» TRY IT
Once the pictures are set aside, reproduce the remaining data exactly.

» DATA SHOWN
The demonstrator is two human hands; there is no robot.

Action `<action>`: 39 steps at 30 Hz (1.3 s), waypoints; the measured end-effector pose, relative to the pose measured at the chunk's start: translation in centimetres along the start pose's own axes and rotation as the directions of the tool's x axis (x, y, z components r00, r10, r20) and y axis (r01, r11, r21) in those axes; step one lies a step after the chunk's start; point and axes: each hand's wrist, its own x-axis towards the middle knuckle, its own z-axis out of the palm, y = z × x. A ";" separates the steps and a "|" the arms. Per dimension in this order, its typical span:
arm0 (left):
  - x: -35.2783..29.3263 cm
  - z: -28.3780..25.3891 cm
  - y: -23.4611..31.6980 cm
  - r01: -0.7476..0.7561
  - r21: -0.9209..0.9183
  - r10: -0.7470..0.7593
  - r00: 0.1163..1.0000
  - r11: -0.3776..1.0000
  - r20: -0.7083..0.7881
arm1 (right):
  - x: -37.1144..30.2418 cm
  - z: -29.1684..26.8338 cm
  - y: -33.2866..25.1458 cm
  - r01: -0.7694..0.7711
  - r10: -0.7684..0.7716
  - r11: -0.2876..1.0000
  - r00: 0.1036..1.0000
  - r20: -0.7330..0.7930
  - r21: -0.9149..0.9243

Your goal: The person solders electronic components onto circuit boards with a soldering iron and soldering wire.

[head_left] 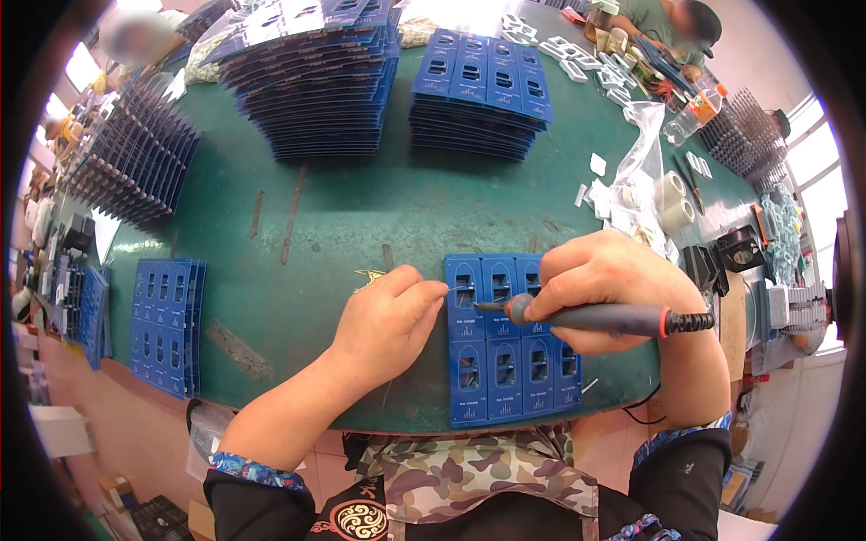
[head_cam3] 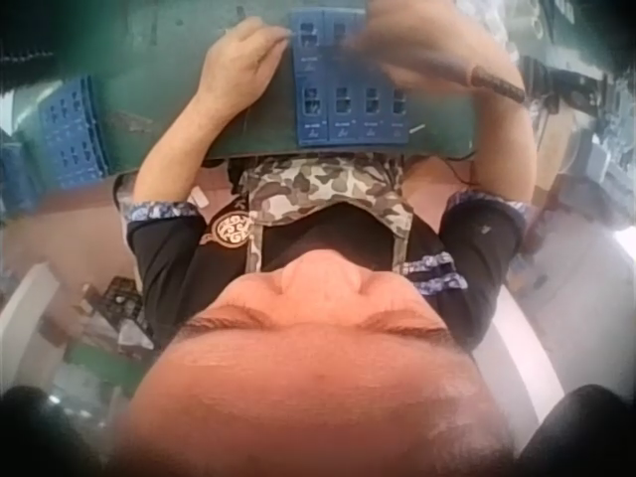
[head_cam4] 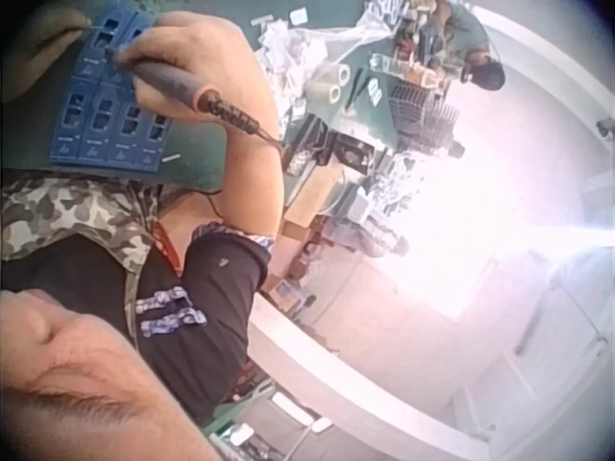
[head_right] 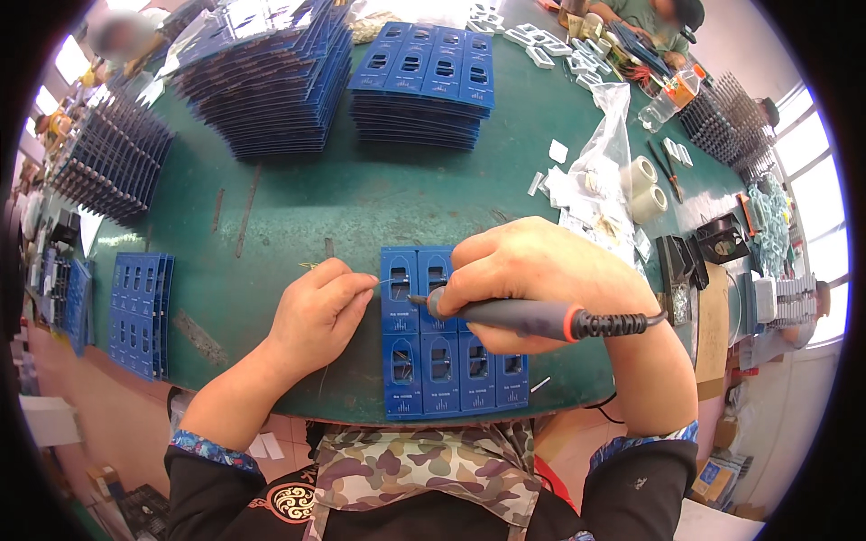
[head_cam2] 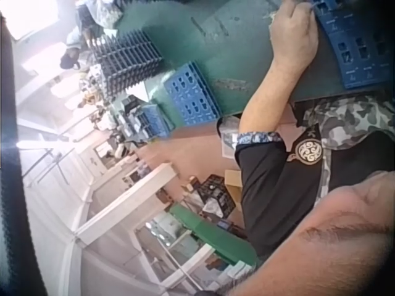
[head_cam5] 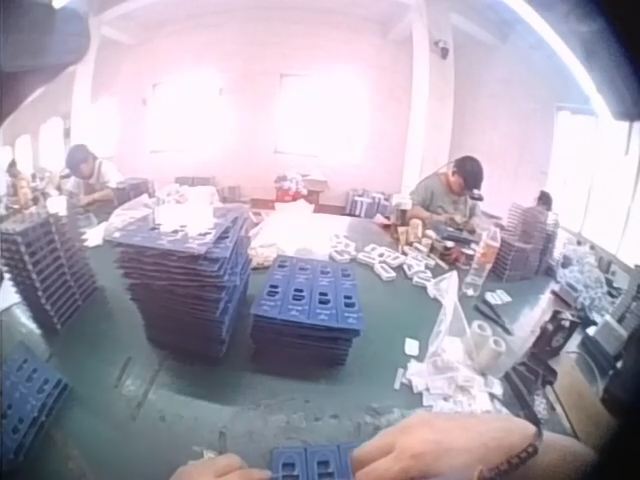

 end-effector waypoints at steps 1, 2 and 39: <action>0.0 0.0 0.0 0.001 -0.001 -0.001 1.000 1.000 0.002 | -0.1 0.2 0.2 0.026 -0.025 1.000 0.999 -0.044 0.005; 0.0 0.0 0.0 0.002 -0.002 -0.002 1.000 1.000 0.002 | -0.2 0.3 0.2 0.050 -0.049 0.999 0.995 -0.089 0.009; 1.4 1.0 0.0 -0.032 0.063 0.027 0.997 0.997 0.077 | -6.7 12.1 2.6 0.022 0.381 0.859 0.640 -0.668 0.511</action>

» EXPECTED ANSWER
The demonstrator is two human hands; there is no robot.

Action `<action>`: 39 steps at 30 Hz (1.3 s), waypoints; the measured end-effector pose, relative to the pose measured at the chunk's start: translation in centimetres along the start pose's own axes and rotation as the directions of the tool's x axis (x, y, z components r00, r10, r20) and y axis (r01, r11, r21) in those axes; step one lies a step after the chunk's start; point and axes: each hand's wrist, its own x-axis towards the middle knuckle, its own z-axis out of the palm, y = z × x. A ";" separates the steps and a "|" the arms. Per dimension in this order, its typical span:
arm0 (left):
  - x: -35.2783..29.3263 cm
  - z: -28.3780..25.3891 cm
  - y: -23.4611..31.6980 cm
  - r01: -0.7476..0.7561
  - r21: -0.9209..0.9183
  - r10: -0.7470..0.7593
  - r00: 0.1163..1.0000
  - r11: -0.3776..1.0000
  - r20: -0.7083..0.7881
arm1 (right):
  - x: -37.1144..30.2418 cm
  - z: -29.1684..26.8338 cm
  - y: -33.2866..25.1458 cm
  - r01: -0.7694..0.7711
  - r10: -0.7684..0.7716
  - r11: -0.2876..1.0000
  - r00: 0.1036..1.0000
  - r20: -0.7330..0.7930
  - r21: -0.9149..0.9243

Your goal: The person solders electronic components onto circuit boards with a soldering iron and soldering wire.

[head_left] 
[head_cam3] 
[head_cam4] 
[head_right] 
[head_cam2] 
[head_cam5] 

 end-effector waypoints at steps 1, 2 and 39: <action>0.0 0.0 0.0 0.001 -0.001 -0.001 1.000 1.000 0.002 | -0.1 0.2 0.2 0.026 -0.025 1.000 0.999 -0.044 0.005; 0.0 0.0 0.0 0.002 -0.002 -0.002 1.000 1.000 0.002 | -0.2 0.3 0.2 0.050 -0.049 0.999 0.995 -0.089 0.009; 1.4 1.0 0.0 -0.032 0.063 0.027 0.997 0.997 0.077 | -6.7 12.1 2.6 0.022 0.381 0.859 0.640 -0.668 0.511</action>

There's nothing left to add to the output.